> [BRIEF] Once you find the line with "An instance may" in the data that follows, repeat it and every line after it exactly, through the line with "Answer as one".

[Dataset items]
Content starts

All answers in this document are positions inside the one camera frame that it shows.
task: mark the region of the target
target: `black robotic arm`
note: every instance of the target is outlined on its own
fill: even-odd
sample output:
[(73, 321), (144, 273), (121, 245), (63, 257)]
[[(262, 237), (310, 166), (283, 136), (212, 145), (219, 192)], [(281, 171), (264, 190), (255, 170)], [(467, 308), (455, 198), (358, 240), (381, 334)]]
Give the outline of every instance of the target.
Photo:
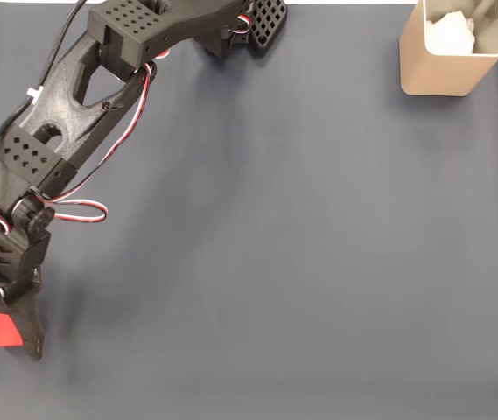
[[(36, 295), (50, 205), (138, 98), (143, 106), (156, 75), (152, 60), (189, 38), (221, 58), (235, 44), (264, 54), (286, 17), (283, 0), (108, 0), (90, 9), (88, 30), (34, 93), (26, 118), (0, 139), (0, 313), (11, 317), (33, 359), (42, 357)], [(99, 66), (125, 84), (84, 106)], [(55, 150), (47, 145), (54, 136), (61, 136)]]

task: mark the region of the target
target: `red block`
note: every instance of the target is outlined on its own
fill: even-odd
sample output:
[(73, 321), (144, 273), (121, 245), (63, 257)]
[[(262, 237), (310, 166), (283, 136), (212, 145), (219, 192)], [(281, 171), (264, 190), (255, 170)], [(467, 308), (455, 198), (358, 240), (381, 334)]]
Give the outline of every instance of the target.
[(18, 329), (13, 325), (9, 315), (0, 313), (0, 347), (19, 347), (23, 339)]

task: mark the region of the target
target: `beige cup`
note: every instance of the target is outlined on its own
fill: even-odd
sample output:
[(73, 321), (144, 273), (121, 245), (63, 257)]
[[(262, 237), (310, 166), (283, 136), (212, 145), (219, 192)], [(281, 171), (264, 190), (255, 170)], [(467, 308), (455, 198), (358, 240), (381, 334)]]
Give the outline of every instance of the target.
[[(400, 36), (400, 82), (408, 95), (464, 96), (498, 60), (498, 0), (419, 0)], [(462, 11), (474, 20), (474, 54), (436, 55), (425, 22)]]

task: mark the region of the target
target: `gray table surface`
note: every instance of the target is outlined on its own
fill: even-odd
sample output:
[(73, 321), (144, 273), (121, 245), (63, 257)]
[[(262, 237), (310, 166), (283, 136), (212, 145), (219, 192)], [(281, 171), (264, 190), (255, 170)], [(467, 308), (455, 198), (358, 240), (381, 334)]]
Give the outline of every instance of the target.
[[(0, 4), (0, 122), (68, 8)], [(406, 96), (410, 11), (292, 6), (266, 59), (173, 48), (81, 190), (108, 220), (51, 227), (45, 357), (0, 349), (0, 418), (498, 418), (498, 68)]]

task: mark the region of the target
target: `white tissue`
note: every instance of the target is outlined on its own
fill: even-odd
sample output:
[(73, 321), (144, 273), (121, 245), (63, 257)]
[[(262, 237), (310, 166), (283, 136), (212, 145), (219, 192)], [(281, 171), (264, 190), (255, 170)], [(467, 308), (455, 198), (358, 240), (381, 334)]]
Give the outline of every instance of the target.
[(425, 23), (425, 46), (436, 55), (468, 55), (474, 49), (474, 21), (462, 11), (452, 11), (435, 24)]

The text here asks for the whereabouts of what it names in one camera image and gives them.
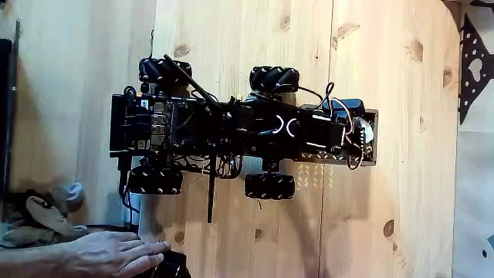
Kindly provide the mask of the person's hand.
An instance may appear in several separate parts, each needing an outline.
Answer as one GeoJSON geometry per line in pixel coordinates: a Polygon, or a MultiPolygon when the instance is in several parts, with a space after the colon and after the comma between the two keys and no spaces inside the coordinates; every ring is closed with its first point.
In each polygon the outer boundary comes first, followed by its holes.
{"type": "Polygon", "coordinates": [[[60,246],[58,277],[128,278],[156,268],[168,242],[145,242],[132,232],[95,232],[60,246]]]}

Content ends

> [WRITTEN ANSWER]
An instance may appear in several separate parts, each needing an outline.
Answer as one GeoJSON geometry per line in pixel coordinates: a Polygon, or a MultiPolygon when the instance is in several parts, with a space after the colon and after the comma between the two keys and no spaces inside the coordinates; every ring is closed with its first point.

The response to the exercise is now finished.